Five variables change the predicted label, and at least two of them can push the answer across a rule boundary.

Measurement accuracy and tape tension

A soft tape pulled too tight or held at the wrong height can shrink or stretch one of the widths by 0.5 cm and flip the label between heart and oval, or between round and square.

Hairline and chin position

Face length is measured from the center of the hairline. A receding hairline, very low hairline, or a chin that points forward changes the length and can push the result between oval and oblong.

Body weight and facial fat distribution

Weight gain in the cheeks rounds out the cheekbone and jawline bands. Losing weight usually narrows both, which can move a round face toward oval or square for some users, though the change is not the same for everyone.

Age and bone remodelling

Cheekbone and jawline bones change slowly with age. The label can drift from oval toward oblong as the lower face loses soft-tissue support, even if the underlying bone has not changed.

Lighting and mirror angle

Reading a face shape visually in a mirror is sensitive to lighting and angle, while a soft tape gives the same number each time it is held at the same height, which is why this calculator leans on the four tape measurements instead of a quick visual quiz.

  • This calculator classifies facial proportions, not beauty, attractiveness, or identity. The result is a styling starting point, not a measure of how your face should look.
  • Face-shape rules are style conventions, not medical categories. They do not diagnose or screen for any health condition, and they are not a substitute for advice from a licensed dermatologist, optician, or stylist.

If you are tracking how weight or training changes the face, a healthy weight calculator gives a general body context alongside the four face measurements, which helps when the cheekbone or jawline band changes by a few millimetres.

The Wikipedia entry on anthropometry describes the field as the systematic measurement of the human body and its dimensions, including head and face landmarks, and notes that those dimensions vary across populations, which is one reason face-shape labels read differently on different faces.

The MedlinePlus entry on chin augmentation notes that surgeons and orthodontists use x-rays and direct measurements of the chin and jaw to plan facial procedures, so the same face-length and jawline landmarks used here are also measured when facial proportion matters clinically.

Face shape calculator worksheet showing forehead, cheekbone, jawline, and face length fields beside an oval, round, square, and heart face-shape chart
Face shape calculator worksheet showing forehead, cheekbone, jawline, and face length fields beside an oval, round, square, and heart face-shape chart

Frequently Asked Questions

Q: What is a face shape calculator?

A: A face shape calculator is a styling tool that uses four measurements - forehead width, cheekbone width, jawline width, and face length - to label your face as oval, round, square, heart, diamond, oblong, or triangle.

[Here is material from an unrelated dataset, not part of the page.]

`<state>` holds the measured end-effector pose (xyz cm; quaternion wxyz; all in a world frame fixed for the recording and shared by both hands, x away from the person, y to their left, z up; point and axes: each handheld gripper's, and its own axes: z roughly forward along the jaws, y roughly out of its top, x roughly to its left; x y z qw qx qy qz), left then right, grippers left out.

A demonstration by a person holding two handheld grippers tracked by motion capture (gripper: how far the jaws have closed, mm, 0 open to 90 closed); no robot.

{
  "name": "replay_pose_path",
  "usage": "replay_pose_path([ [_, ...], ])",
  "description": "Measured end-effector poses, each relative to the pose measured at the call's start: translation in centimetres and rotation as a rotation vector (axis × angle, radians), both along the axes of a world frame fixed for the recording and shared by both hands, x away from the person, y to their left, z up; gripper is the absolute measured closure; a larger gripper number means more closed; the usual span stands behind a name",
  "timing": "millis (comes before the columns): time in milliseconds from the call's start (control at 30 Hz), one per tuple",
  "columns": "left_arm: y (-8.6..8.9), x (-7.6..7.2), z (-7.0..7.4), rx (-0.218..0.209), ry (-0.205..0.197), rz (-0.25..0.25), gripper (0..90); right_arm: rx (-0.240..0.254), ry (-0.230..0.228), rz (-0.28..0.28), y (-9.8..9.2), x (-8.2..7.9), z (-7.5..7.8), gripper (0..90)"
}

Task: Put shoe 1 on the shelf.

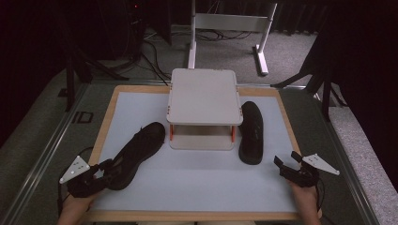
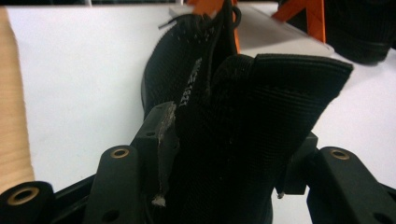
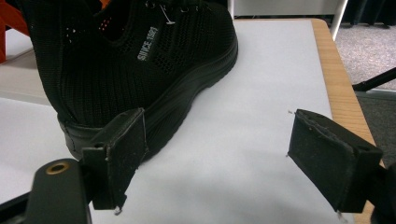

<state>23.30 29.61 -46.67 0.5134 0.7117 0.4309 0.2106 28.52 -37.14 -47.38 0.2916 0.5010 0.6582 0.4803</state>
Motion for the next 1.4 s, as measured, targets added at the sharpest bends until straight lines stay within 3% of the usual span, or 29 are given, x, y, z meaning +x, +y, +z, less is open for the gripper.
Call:
replay_pose_path([
  [100,0.1,0.0,-0.6,-0.038,-0.029,0.003,48.1,-0.001,-0.003,0.000,0.0,0.0,0.0,18.4],
  [267,-0.3,-0.2,-1.7,-0.059,-0.094,0.030,48.1,-0.017,-0.030,-0.010,0.2,-0.1,-0.1,15.9],
  [433,-0.6,-0.4,-2.2,-0.056,-0.133,0.057,48.1,-0.066,-0.054,-0.013,0.7,-0.2,-0.2,12.7],
  [533,-1.0,-0.6,-2.3,-0.019,-0.146,0.080,48.3,-0.073,-0.061,-0.007,0.8,-0.3,-0.3,12.7],
  [600,-1.3,-0.7,-2.3,0.003,-0.148,0.094,52.7,-0.063,-0.061,-0.007,0.7,-0.3,-0.3,12.7],
  [700,-1.6,-0.8,-2.2,0.029,-0.149,0.093,69.8,-0.057,-0.061,-0.009,0.6,-0.3,-0.3,12.7],
  [833,-1.8,-1.0,-2.1,0.018,-0.170,0.106,79.8,-0.058,-0.057,-0.010,0.7,-0.2,-0.3,12.7],
  [933,-2.2,-1.4,-1.6,-0.011,-0.191,0.119,82.6,-0.050,-0.058,-0.018,0.5,-0.2,-0.3,12.6],
  [1100,-3.0,-2.4,-0.7,-0.039,-0.209,0.122,83.4,-0.024,-0.079,-0.091,0.2,-0.3,-0.2,11.4],
  [1167,-3.2,-2.8,-0.6,-0.045,-0.214,0.132,83.4,-0.015,-0.084,-0.095,0.1,-0.3,-0.2,11.4],
  [1267,-4.7,-4.5,0.2,-0.022,-0.246,0.178,83.4,0.006,-0.089,-0.100,-0.2,-0.4,-0.2,11.3],
  [1400,-5.9,-6.0,1.0,-0.044,-0.264,0.151,83.5,-0.010,-0.082,-0.096,0.0,-0.3,-0.3,11.3],
])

Q: How do I measure my face shape at home?

A: Use a soft tape measure. Measure across the widest part of the forehead, across the cheekbones just below the eyes, across the jawline just below the ears, and from the center of the hairline to the tip of the chin.

Q: What are the seven face shapes?

A: The seven standard face shapes used by stylists and opticians are oval, round, square, heart, diamond, oblong (sometimes called long), and triangle (sometimes called pear).

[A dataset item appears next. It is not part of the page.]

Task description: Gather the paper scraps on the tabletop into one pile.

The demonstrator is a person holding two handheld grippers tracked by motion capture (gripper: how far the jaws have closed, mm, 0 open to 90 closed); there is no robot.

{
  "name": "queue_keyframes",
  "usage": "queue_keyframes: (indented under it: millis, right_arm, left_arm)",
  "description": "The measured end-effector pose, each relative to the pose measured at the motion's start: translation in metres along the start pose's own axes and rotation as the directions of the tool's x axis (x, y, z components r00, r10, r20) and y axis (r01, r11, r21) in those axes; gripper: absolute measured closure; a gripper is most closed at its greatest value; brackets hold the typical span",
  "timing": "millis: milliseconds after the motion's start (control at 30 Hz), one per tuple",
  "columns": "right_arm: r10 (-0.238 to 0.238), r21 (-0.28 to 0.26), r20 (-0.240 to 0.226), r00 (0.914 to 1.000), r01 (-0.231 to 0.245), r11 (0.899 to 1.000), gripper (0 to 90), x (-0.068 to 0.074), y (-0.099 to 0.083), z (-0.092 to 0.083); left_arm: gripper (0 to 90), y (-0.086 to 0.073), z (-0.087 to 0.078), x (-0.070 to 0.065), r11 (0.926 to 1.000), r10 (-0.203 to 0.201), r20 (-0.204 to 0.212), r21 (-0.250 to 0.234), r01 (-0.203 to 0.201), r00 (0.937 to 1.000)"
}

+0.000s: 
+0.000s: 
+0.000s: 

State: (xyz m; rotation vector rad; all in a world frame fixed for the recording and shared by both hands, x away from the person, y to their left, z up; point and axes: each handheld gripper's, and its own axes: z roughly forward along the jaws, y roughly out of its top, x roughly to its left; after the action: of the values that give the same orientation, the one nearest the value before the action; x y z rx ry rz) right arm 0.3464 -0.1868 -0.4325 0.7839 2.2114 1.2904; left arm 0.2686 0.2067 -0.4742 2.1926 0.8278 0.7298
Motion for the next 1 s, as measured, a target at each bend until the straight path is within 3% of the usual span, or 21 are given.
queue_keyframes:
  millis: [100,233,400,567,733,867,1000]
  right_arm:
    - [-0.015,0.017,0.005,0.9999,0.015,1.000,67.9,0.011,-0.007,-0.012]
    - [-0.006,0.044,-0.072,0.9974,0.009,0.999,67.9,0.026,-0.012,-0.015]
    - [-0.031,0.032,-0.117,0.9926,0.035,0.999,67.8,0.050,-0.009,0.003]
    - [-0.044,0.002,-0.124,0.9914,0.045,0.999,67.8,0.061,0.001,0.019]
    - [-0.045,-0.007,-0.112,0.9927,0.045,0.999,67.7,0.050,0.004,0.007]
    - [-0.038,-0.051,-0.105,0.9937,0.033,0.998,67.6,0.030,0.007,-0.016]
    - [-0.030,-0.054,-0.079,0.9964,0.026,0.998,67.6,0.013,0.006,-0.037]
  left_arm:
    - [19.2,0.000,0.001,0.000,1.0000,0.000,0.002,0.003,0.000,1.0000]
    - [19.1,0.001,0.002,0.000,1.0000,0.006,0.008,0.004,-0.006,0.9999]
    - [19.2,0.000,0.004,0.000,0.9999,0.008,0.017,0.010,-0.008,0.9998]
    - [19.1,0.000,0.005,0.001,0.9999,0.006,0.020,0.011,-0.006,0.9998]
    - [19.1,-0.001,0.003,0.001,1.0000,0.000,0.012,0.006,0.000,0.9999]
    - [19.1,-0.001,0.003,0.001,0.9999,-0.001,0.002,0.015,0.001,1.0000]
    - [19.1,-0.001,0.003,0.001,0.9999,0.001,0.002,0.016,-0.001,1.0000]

Q: Which face shape is considered the most versatile?

A: Oval faces are usually described as the most versatile because the length is about 1.5 times the width and the chin is slightly narrower than the forehead. Most frame shapes, haircuts, and accessories sit well on oval proportions.

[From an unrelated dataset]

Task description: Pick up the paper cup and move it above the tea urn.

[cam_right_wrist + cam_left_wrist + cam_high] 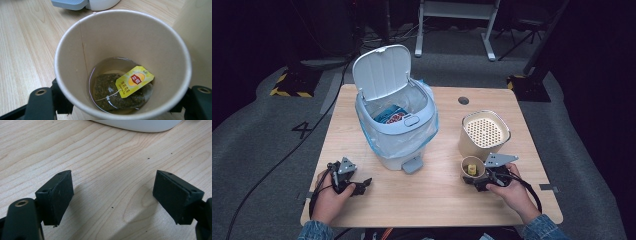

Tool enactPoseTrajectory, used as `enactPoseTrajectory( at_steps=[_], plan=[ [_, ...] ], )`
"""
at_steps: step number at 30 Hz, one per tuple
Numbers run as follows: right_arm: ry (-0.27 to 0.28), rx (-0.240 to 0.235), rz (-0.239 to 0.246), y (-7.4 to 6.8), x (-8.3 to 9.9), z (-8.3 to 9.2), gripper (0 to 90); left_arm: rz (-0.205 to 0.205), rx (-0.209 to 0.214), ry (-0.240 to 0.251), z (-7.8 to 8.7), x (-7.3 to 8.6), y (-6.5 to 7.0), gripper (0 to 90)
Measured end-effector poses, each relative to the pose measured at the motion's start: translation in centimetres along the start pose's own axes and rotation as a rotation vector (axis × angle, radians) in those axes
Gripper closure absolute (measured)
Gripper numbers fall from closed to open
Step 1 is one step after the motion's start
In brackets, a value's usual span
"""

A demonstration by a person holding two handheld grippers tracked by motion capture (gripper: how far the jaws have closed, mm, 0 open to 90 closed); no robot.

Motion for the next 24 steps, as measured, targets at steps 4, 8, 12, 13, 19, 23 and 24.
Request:
enactPoseTrajectory(
  at_steps=[4, 8, 12, 13, 19, 23, 24],
  plan=[
    [0.016, 0.001, 0.005, 0.0, -0.2, 0.6, 29.0, 0.0, 0.0, 0.0, 0.0, 0.0, 0.0, 17.0],
    [0.045, -0.001, -0.001, 0.1, -0.8, 1.6, 29.5, 0.0, 0.0, 0.0, 0.0, 0.0, 0.0, 17.1],
    [0.049, 0.004, -0.008, 0.3, -1.2, 2.9, 29.8, 0.001, 0.0, 0.0, 0.0, 0.0, 0.0, 17.1],
    [0.046, 0.006, -0.01, 0.5, -1.2, 3.2, 29.9, 0.0, 0.0, 0.0, 0.0, 0.0, 0.0, 17.1],
    [0.064, 0.002, -0.018, 1.1, -1.7, 5.4, 30.4, 0.0, 0.0, 0.0, 0.0, 0.0, 0.0, 17.0],
    [0.077, 0.005, -0.015, 1.5, -2.2, 6.8, 30.6, 0.0, 0.0, 0.0, 0.0, 0.0, 0.0, 17.0],
    [0.079, 0.003, -0.014, 1.6, -2.4, 7.1, 30.7, 0.0, 0.0, 0.0, 0.0, 0.0, 0.0, 17.0]
  ],
)
Point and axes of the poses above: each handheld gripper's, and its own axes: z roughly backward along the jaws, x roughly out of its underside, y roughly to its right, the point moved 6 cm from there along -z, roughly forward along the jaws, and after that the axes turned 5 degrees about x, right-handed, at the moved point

Q: Can my face shape change over time?

A: The bone structure that defines a face shape is mostly fixed, but weight, hairline, and soft-tissue changes can shift the label by a category (for example, oval to oblong) over years.

Q: How accurate is an online face shape calculator?

A: The result is only as accurate as the four measurements you enter. With a soft tape and a mirror, expect the label to match a stylist's reading for most adult faces, and to disagree when the face sits near a rule boundary.